▸ TASK TO CARRY OUT: Start at the line with "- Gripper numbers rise" in the records below, stop at the line with "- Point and", and return every line in that span exactly, the two end lines included.

Records contained in a dataset

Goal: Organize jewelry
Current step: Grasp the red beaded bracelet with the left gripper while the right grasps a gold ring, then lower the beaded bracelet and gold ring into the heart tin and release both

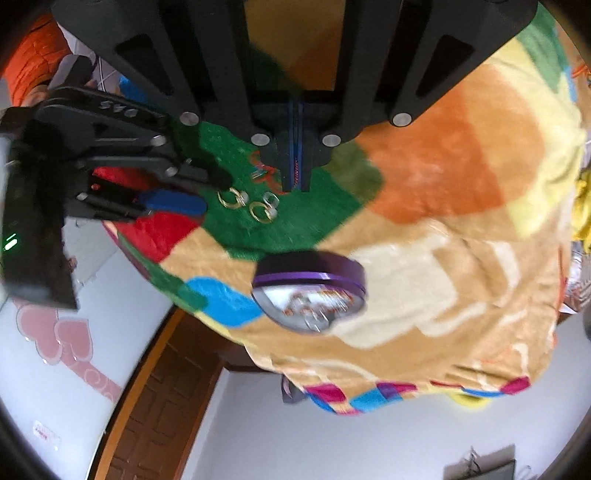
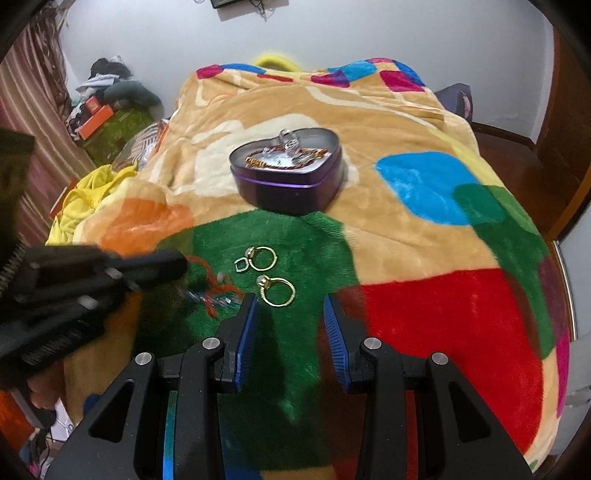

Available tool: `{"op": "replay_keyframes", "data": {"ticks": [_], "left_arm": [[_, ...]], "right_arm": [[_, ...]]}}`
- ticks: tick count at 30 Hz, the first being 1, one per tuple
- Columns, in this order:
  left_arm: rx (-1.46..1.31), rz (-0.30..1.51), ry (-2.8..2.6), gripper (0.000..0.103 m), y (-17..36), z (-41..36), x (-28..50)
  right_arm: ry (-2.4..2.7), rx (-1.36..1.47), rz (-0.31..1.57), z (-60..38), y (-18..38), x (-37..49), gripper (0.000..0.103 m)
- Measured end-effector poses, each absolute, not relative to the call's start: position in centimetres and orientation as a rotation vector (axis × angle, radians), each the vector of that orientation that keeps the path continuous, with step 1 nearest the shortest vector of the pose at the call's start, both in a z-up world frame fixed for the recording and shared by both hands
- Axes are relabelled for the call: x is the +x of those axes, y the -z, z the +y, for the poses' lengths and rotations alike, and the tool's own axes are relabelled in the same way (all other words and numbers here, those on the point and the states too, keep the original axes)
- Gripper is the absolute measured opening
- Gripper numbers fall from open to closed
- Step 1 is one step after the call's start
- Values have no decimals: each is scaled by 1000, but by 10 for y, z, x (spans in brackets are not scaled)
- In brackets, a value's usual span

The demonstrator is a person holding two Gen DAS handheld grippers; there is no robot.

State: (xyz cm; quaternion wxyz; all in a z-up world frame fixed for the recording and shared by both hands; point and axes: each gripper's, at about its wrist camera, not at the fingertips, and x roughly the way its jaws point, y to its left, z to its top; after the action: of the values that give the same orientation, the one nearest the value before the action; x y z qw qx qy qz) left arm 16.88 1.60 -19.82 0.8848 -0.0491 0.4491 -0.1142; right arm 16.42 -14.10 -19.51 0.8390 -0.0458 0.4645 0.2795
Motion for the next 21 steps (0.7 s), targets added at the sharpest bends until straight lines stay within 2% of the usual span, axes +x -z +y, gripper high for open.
{"op": "replay_keyframes", "data": {"ticks": [9,13,21], "left_arm": [[-127,844,189,0,168,39,164],[-126,825,186,0,162,39,165],[-134,784,182,0,148,38,169]], "right_arm": [[-589,-120,954,-131,203,166,33],[-599,-133,948,-131,199,165,18],[-578,-128,908,-136,187,166,18]]}}
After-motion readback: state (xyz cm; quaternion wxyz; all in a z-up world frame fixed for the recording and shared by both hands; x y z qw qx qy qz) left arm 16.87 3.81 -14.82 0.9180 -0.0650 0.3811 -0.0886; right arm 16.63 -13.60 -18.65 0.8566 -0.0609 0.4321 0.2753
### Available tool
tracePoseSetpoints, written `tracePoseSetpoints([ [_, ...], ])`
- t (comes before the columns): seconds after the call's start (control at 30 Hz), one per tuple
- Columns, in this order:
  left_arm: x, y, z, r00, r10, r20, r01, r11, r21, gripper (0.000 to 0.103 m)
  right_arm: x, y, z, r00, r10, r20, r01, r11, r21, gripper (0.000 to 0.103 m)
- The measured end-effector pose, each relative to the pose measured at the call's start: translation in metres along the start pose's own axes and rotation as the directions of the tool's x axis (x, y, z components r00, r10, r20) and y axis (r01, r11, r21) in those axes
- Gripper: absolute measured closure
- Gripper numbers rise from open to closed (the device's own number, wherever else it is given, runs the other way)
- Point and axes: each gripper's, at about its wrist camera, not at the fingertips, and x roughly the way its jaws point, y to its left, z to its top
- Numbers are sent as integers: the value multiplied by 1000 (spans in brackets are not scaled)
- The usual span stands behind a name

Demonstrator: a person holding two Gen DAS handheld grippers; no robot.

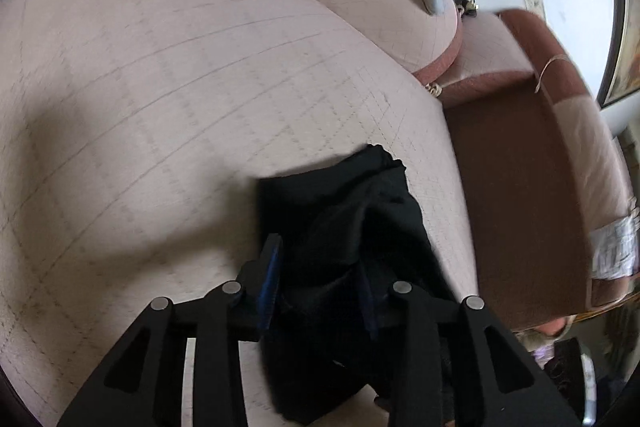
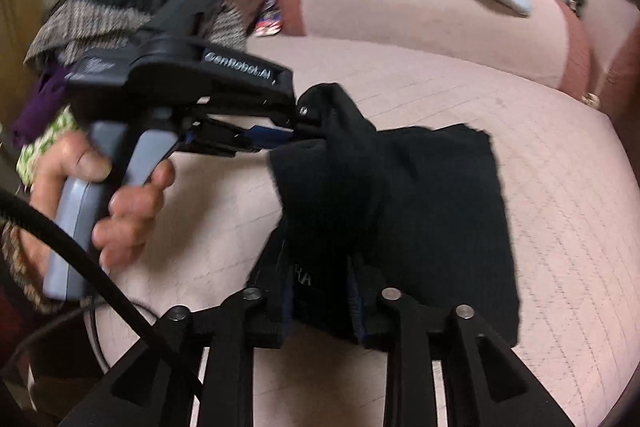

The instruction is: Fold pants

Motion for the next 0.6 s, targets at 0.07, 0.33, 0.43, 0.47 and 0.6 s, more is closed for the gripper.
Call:
tracePoseSetpoints([
  [0.07, -15, 15, -3, 1000, -19, 12, 19, 1000, -16, 61, -4, 6, -5, 999, 43, -6, -43, 999, -20, 60],
  [0.33, -63, 38, -22, 996, 53, 66, -51, 998, -26, 55, -55, -19, -32, 998, 54, 45, -58, 994, 96, 58],
  [0.43, -60, 20, -27, 997, 43, 59, -45, 999, 21, 42, -69, -60, -32, 996, -28, 79, 10, 974, 225, 58],
  [0.47, -56, 13, -26, 997, 50, 57, -51, 998, 32, 39, -70, -69, -31, 996, -43, 80, 22, 967, 255, 58],
  [0.6, -28, -3, -16, 997, 80, 15, -81, 995, 62, 38, -61, -102, -10, 994, -66, 92, 30, 936, 350, 58],
])
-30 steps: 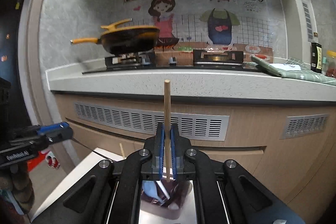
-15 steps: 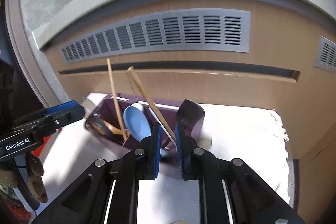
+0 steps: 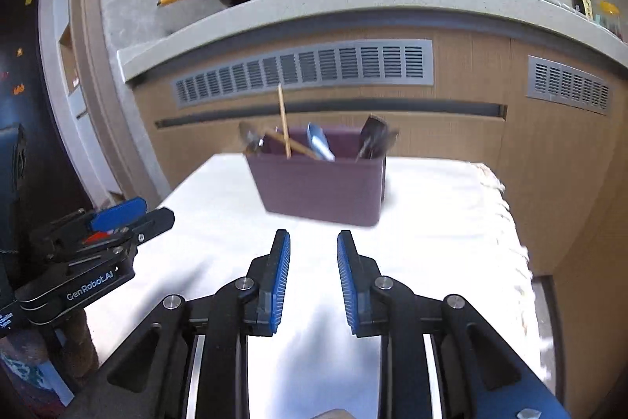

▸ SOLUTION FOR THIS EXERCISE:
- Gripper numbers rise from open to closed (the device's own number, wherever else it is given, runs the other way)
- Point and axes: each gripper's, at about its wrist camera, not at the fingertips, and x roughly the way its jaws point, y to its left, z to its top

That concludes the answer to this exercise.